Dawno nie pisałam, co nie znaczy że dawno mnie tu nie było... odwiedzam vitalię praktycznie codziennie... szybciutko śledzę Wasze zmagania, ale niestety mam mało czasu by się regularnie wpisywać i dodawać komentarze, postaram się częściej pisać, bo dalej vitalia i Vitalijki mają ogromny wpływ na moje dalsze odchudzanie :)

a co u mnie? w październiku ubyło 2 kg. Dzisiaj jest 78 kg :) Mój pierwszy cel zobaczyć 7 z przodu osiągnięty :) Kolejny 75 :) Bardzo się cieszę:) Jedyne co to mnie dołuje to moje nogi... jak one nie chcą chudnąć... masakra... góra owszem, ale te nogi... och... w talii mam równiutkie 70 cm a w udzie 62, łydka 44.... niedługo będę mieć chudszy brzuch niż nogę :P no ale cóż... zdaje sobie sprawę że mam taką budowę, że nigdy nie będę mieć idelalych nóg, ale walczę dalej :)

A życie studenckie jest naprawdę wspaniałe :) Tyle ludzi, zdarzeń :) Przez spadek tych 13 kg naprawdę czuje się o niebo lepiej.. jestem duużo pewniejsza siebie :) Jestem dokładnie w połowie mojego odchudzanka :D jeszcze 13 i będzie wymarzone 65 kg :) Trzymajcie kciuki :)

aaa... jeszcze nie pisałam co jem i jak ćwiczę, a mianowicie jeżeli chodzi o jedzenie, to ogólnie jest dobrze: duuużo serków wiejskich, białych serów, jogurtów, chleb pełnoziarnisty, kasze, chude mieso i oczywiscie OWSIANKA moja ulubiona :D.. niestety niecodziennie mam czas na cieply posilek :P wiecie jak to jest na studiach... a co do ćwiczen to jest niestety duzo mniej niz w wakacje... ale codziennie staram sie chociaz 30 min, tak to mam fitness raz w tygodniu(bede sie starac czesciej chodzic) a tak to nadrabiam w weekend  w domu i znacznie wiecej ćwiczę :) dzisiaj byłam na basenie :) oj jak było wspaniale :) dawno nie byłam... :)

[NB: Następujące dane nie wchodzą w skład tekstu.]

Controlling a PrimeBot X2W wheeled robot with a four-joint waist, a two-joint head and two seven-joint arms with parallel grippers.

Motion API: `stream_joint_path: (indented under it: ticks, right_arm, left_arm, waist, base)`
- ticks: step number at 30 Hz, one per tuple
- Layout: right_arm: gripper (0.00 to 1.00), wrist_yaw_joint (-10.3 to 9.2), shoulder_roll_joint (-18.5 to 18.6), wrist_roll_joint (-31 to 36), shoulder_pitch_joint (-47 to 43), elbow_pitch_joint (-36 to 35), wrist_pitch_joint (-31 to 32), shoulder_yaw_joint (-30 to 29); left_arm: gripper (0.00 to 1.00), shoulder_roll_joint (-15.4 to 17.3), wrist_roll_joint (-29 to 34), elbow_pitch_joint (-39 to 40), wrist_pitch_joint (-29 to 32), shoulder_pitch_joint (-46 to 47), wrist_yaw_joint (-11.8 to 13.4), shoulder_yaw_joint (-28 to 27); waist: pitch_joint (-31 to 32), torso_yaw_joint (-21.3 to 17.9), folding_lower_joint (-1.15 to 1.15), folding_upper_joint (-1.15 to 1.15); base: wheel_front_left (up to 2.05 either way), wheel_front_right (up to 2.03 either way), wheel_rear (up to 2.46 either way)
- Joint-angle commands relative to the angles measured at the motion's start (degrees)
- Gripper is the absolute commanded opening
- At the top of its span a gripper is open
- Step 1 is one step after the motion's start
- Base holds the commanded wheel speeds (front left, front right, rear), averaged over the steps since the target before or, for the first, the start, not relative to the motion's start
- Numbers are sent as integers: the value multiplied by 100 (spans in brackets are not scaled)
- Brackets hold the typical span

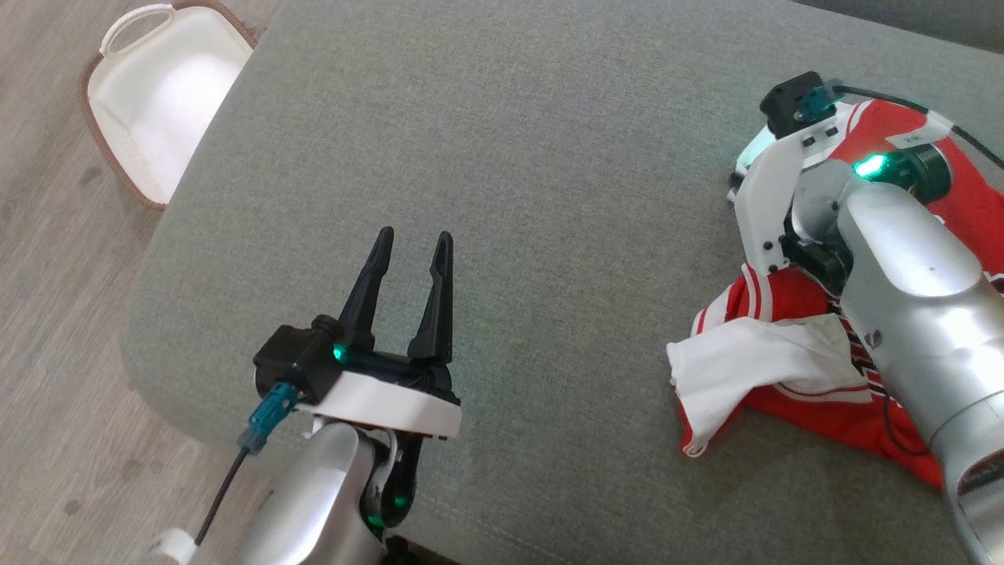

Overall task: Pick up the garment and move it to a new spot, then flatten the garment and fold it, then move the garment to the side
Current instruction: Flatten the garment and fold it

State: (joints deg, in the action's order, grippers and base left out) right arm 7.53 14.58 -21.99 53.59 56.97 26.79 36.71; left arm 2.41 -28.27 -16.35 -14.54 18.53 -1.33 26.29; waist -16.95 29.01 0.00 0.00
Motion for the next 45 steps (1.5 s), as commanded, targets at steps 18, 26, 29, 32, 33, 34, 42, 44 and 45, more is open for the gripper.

Buziaki :** I trzymam za Was i za siebie mocno kciuki :*

  • alex156

    alex156

    4 listopada 2012, 20:55

    Ja też mam taką budowę. Szybciej chudnie mi góra niż dół.. No ale cóż, damy jakoś radę. Trzymaj się :)

  • Victorious

    Victorious

    4 listopada 2012, 20:46

    cóż, zobaczymy. pamiętam, że jak raz odstawiłam to chudłam kilogram(!) dziennie, eh. ale te dwa tygodnie będą oj, będą tygodniami bez wpadek, jutro już planuje z rana biegać i dać sobie spokój z dwoma pierwszymi zajęciami(Zwalę na autobus ;D). martwię się, bo chcę brać i anty i chcę być i szczupła, eh. bądź tutaj mądry. ja właśnie wywaliłam kasze i chleby, jem sporo białka i tłuszczy - pożyjemy, zobaczymy. Buziaki!